3) Professor William Thompson, from Mr. Fahrenkopf’s home state of Nevada, co-authored a report that found “…the annual social cost of problem gambling in Southern Nevada ranging from $273 to $413 per adult per year suggests an important problem.”

4) Professors John Barron, Michael Staten and Stephanie Wilshusen co-authored “The Impact of Casino Gambling on Personal Bankruptcy Filing Rates” and found that “…the volume of casino gambling is directly related to bankruptcy filing rate in areas that have casinos nearby.”


Please be aware that the research Mr. Fahrenkopf uses to refute the findings that casinos drain money away from pre-existing, traditional business was done by none other than Arthur Andersen, the former Big Five accounting firm done in by its fraudulent accounting and auditing practices that contributed to the WorldCom and Enron bankruptcies.

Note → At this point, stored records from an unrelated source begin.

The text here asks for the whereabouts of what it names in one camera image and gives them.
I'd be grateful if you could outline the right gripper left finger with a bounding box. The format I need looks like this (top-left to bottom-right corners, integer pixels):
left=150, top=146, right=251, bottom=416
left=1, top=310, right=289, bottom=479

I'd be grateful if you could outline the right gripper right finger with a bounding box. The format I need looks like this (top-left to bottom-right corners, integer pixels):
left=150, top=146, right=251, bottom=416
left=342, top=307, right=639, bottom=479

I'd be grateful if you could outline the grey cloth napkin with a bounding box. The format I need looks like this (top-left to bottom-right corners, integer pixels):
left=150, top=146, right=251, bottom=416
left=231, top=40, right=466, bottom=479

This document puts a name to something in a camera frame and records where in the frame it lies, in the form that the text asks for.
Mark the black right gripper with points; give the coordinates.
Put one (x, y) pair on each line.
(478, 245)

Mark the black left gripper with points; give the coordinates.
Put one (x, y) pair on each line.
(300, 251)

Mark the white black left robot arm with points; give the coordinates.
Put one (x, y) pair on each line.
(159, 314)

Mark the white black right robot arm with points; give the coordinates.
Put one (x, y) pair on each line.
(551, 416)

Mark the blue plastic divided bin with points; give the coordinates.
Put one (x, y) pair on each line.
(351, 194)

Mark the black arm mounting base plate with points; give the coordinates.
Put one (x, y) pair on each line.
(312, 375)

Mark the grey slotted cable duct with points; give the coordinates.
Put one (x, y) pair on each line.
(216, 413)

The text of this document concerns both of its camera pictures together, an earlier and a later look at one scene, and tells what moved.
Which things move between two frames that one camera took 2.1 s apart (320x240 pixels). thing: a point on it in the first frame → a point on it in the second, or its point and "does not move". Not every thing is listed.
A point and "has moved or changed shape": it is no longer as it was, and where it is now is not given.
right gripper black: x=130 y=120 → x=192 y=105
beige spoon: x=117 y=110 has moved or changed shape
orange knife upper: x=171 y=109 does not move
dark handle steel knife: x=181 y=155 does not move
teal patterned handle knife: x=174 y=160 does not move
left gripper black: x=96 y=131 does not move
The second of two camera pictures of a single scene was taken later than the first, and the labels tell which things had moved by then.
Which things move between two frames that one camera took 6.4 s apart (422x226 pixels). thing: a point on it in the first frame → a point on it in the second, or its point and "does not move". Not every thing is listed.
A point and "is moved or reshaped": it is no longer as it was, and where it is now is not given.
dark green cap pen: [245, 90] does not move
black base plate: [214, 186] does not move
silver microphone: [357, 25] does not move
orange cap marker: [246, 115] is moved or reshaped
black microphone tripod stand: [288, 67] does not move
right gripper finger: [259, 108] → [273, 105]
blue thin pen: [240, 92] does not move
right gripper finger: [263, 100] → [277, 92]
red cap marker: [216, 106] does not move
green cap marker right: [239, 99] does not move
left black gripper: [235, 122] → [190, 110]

Why on earth would we listen to a lobbyist from Washington about what’s best for Kentucky, especially when he doesn’t even want it in his own town? In an interview last fall he said, “Now if someone were to come along and tell me that they were going to put a casino in McLean, Virginia, where I live, I would probably work very, very hard against it. I just don’t -- what’s the old saying, ‘NIMBY, not in my back yard?’ Now I may be in favor of gaming, but I just don’t want it located in a particular area."

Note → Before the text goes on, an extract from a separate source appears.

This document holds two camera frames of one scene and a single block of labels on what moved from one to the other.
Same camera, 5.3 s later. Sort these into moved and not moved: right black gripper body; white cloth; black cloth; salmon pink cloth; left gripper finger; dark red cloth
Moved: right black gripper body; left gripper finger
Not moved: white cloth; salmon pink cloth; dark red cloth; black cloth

I realize that slots are recreational for many people and I believe it is in no way an immoral activity per se. Grandmothers gamble for goodness sake! But it is really a matter of POLICY and as such, casino style gambling is a proven economic and social loser for the community at large.

Kentucky cannot afford to fall for the false lure of casino gambling. We, the people, have the power to run our state in the right way, for our long-term welfare. As a famous philosopher once said, “Wisdom is proved right by her actions.”